Выбрать главу

К дому он вышел только на рассвете, когда кончился снегопад. В одном из окон горел свет, из трубы вилась струйка дыма. К окрашенному охрой крыльцу вела аккуратно расчищенная дорожка. Алексеем овладели волнение и робость: сюда его никто не приглашал, и еще неизвестно, каков будет прием. Но не уезжать же ни с чем — не повидав Настю и не выяснив, что с ней теперь.

Дверь открыл Илларион Дмитриевич. Он был все в той же темно-синей гимнастерке, как тогда на барке, в брюках галифе и бурках. На впалых, хорошо выбритых щеках проступал румянец: верно, это он только что разгребал снег у крыльца.
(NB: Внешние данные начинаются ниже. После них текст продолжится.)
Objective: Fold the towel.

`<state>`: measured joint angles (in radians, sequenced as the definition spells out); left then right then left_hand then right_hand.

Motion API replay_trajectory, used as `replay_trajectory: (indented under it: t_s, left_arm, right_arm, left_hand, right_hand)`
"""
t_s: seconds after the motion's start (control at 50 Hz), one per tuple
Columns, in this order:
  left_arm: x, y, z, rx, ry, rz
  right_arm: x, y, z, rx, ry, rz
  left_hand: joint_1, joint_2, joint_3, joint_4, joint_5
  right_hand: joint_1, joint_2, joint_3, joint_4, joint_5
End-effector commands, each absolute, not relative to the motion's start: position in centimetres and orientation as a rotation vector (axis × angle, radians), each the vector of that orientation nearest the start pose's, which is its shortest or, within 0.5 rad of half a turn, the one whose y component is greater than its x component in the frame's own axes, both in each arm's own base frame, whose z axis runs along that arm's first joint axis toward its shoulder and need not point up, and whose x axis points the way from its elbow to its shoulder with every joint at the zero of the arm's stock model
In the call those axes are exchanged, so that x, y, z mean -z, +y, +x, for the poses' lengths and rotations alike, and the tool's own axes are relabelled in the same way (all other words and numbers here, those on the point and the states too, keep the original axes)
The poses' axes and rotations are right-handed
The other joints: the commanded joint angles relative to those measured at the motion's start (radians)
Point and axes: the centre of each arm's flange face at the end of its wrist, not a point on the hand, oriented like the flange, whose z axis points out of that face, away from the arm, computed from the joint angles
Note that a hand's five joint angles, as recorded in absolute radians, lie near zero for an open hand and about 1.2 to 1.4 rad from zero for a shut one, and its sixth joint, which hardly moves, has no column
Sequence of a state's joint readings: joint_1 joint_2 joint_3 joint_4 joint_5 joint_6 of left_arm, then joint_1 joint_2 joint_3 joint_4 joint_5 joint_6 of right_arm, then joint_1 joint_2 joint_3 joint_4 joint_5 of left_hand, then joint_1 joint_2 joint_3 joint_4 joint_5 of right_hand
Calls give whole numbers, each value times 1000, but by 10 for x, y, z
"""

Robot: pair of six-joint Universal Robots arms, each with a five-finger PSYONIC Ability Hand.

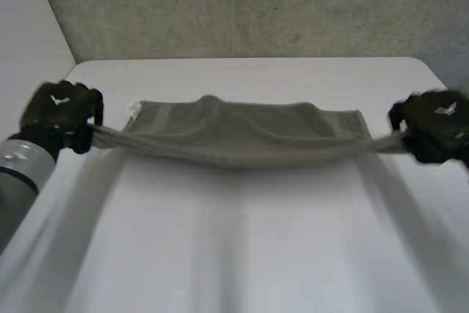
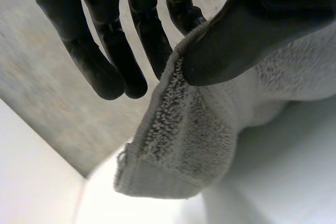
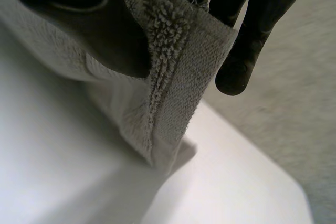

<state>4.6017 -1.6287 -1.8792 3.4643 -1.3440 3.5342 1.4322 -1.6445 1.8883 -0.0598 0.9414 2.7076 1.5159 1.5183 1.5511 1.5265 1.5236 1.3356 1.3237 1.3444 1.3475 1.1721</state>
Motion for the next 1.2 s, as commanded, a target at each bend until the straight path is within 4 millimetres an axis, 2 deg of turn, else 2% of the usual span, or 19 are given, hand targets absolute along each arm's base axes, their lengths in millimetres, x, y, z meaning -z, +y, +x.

Илларион Дмитриевич не выразил ни удивления, ни радости; внимательно посмотрел усталыми глазами и сказал:

— Ну, здравствуй! Значит, приехал. — Он пожал Алексею руку. — Застыл? Да, занепогодилось нынче. — И вдруг, как бы оборвав себя и все не давая Алексею заговорить, попросил подождать минутку.

Он плотно притянул толстую, массивную дверь, ведущую из сеней в дом, и оставил Алексея одного, но ненадолго. Появился Илларион Дмитриевич уже в шапке и пальто; деловито проговорил:

— Ну, идем. По дороге на завод и потолкуем.

— Как Настя? — спросил Алексей, и в этом вопросе нельзя было не почувствовать всю тревогу, которую он испытывал много дней подряд.

Но Иллариол Дмитриевич как будто и не услышал вопроса.

— До завода вообще-то рукой подать, да вот снегу навалило. Быстро не дойдешь. Поэтому я сегодня пораньше. Ты с разъезда или со станции?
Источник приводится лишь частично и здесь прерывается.